What does “OK Boomer” say about us?

This is a time of year when so many of us are intensely aware of family dynamics, and of all the little stories we tell ourselves about our families.

Maybe you’ve been self-conscious about how no family could ever be as crazy as yours. Maybe you’ve experiencing feelings of loss and estrangement. Perhaps it’s a time of joy and bonding across generations. Or this is could just simply be a quiet time. But together.

I have always loved how the Torah is obsessed with family dynamics and stories about how we relate to others. And right at the beginning of our parsha begins this week there’s a pretty simple word: toldot

V’eleh toldot Yitzchak ben Avraham.

These are the toldot – the “generations” of Isaac, son of Abraham.

It’s used to describe a generational shift in our Torah’s narrative – from the stories about Abraham and Sarah and their children to the stories about Isaac and Rebecca and their children.

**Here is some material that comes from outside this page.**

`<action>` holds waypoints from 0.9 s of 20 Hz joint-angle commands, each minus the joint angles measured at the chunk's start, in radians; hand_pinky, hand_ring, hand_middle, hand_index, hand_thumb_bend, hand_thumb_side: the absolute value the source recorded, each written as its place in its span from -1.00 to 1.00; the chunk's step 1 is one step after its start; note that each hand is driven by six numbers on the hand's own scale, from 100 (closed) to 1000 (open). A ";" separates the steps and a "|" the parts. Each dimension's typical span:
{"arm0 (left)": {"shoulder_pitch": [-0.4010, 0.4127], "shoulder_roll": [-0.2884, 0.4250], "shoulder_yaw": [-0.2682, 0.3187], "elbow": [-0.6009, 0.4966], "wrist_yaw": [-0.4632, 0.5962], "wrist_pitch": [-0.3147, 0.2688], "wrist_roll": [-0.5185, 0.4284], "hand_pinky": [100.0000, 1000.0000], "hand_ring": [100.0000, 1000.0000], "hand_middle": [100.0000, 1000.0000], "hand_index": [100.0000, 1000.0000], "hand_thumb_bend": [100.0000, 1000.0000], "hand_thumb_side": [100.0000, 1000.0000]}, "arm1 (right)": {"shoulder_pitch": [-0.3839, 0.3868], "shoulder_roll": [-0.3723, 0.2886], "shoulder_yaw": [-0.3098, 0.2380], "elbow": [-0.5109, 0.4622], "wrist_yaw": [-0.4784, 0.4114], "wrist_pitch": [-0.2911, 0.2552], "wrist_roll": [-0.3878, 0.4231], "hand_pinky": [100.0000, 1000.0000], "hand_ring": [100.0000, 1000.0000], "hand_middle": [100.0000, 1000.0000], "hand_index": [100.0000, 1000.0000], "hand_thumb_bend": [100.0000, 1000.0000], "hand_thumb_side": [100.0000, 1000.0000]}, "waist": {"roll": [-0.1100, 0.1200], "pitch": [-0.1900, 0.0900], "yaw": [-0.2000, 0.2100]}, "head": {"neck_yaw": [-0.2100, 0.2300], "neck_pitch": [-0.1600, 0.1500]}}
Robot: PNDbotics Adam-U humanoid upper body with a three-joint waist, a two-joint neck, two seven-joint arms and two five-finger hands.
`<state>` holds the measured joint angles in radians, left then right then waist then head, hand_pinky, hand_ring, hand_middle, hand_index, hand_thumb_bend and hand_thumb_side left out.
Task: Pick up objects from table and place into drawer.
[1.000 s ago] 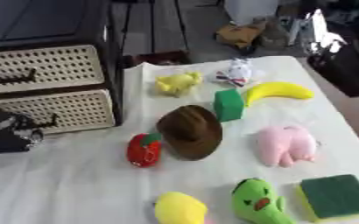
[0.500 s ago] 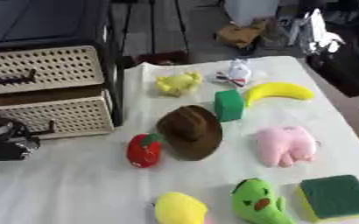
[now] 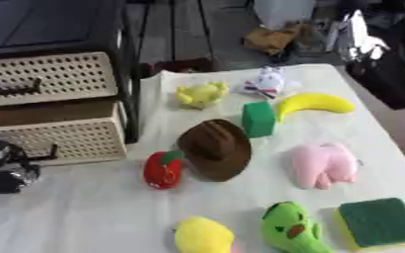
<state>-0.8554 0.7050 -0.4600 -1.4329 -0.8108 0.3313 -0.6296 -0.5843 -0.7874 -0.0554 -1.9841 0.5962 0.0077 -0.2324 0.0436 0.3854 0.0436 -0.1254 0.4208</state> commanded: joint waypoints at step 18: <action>0.062 0.153 -0.029 -0.333 0.068 0.028 -0.068 -1.00 -0.75 -0.67 0.27 -1.00 0.58 | -0.007 -0.027 -0.011 -0.016 -0.008 -0.001 -0.012 0.50 0.72 0.64 0.75 -1.00 1.00 | -0.009 -0.041 0.026 | 0.012 0.025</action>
<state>-0.7798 0.8157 -0.5007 -1.7238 -0.7512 0.3589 -0.6918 -0.5808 -0.7875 -0.0556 -1.9841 0.5939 0.0072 -0.2403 0.0351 0.3762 0.0679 -0.1187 0.4387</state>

Toldot is a common enough word that appears throughout the Torah over and over again. It’s usually translated as “generations,” and is mostly unremarkable. Rarely do any of our wise commentators make a point of stopping and saying something about it.

But when the rabbis come across this word, toldot, in this place in the Torah, they pause. There’s an acknowledgement of mystery. This toldot does not mean what you think it means. The English translation doesn’t suffice.

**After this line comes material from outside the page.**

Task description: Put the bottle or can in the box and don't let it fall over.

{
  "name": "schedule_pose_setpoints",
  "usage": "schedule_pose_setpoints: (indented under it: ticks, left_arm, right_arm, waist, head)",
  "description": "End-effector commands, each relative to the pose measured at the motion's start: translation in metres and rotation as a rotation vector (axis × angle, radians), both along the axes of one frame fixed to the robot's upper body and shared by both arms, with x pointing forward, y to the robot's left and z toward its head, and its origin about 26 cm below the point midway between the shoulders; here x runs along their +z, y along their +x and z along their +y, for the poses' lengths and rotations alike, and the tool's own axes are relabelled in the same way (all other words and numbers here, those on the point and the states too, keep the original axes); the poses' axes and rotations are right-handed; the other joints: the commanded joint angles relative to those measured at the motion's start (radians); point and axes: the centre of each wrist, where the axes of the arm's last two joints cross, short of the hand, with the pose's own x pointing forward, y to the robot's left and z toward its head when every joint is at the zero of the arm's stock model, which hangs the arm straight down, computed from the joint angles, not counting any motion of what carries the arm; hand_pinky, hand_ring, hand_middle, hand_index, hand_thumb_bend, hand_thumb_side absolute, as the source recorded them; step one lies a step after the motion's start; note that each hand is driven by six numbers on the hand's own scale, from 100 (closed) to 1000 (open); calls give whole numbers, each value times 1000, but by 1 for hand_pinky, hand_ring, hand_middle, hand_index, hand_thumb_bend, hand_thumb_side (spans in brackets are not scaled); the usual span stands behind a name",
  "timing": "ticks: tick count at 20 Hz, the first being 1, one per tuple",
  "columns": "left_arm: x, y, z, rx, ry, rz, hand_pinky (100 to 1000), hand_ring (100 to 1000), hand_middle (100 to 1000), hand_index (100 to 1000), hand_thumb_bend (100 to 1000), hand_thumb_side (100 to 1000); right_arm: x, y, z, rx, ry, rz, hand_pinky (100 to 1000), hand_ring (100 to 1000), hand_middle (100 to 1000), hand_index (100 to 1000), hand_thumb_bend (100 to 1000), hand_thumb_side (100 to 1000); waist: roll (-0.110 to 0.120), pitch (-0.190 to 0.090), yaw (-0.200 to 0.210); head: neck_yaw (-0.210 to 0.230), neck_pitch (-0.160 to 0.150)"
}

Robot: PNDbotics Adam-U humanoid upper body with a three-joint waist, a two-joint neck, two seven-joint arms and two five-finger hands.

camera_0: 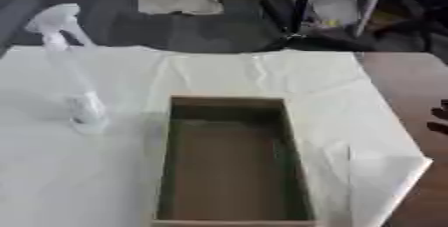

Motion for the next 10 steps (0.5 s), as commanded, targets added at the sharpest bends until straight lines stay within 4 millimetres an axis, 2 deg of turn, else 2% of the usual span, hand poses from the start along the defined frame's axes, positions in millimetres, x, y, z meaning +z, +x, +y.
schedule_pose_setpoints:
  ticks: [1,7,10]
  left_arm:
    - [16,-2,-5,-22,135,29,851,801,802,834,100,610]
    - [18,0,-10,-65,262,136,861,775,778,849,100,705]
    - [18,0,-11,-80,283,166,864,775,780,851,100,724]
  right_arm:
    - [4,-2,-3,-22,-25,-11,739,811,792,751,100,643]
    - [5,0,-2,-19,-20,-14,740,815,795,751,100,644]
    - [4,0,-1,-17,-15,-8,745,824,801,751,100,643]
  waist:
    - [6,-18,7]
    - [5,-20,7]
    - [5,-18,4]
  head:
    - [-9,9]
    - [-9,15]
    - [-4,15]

Does toldot really mean, as one group imagines (see Sforno ad loc.), “the events of the life of Isaac”? Or does it mean, as another group imagines (see Rashi ad loc.), “the children of Isaac”?

We’re here at this pivot point in the Torah, as we transition from the story of one generation to the story of the next. And it’s precisely here in this moment of change, that our tradition is asking us to pause and peer beneath the surface.

What are toldot?

If it means “the events of the life of Isaac, son of Abraham,” then the Torah wants us to zoom in on one person and the life of his generation.

If it means “the children of Isaac, son of Abraham,” then the Torah is inviting us to take a wider perspective, looking at relationships across generations.

Is it about one generation, or is it about generations?

I was struck reading the Torah this week that this tiny shift in understanding the meaning of this otherwise common word, not only shapes the narrative that will follow, but can also give us two radically different ways of understanding what it means to relate to those of different generations.

Do we understand ourselves primarily by the identity of our own generation? Or do we zoom out, and consider our relationship across time and space? Are we part of one generation, or multiple, coexisting generations?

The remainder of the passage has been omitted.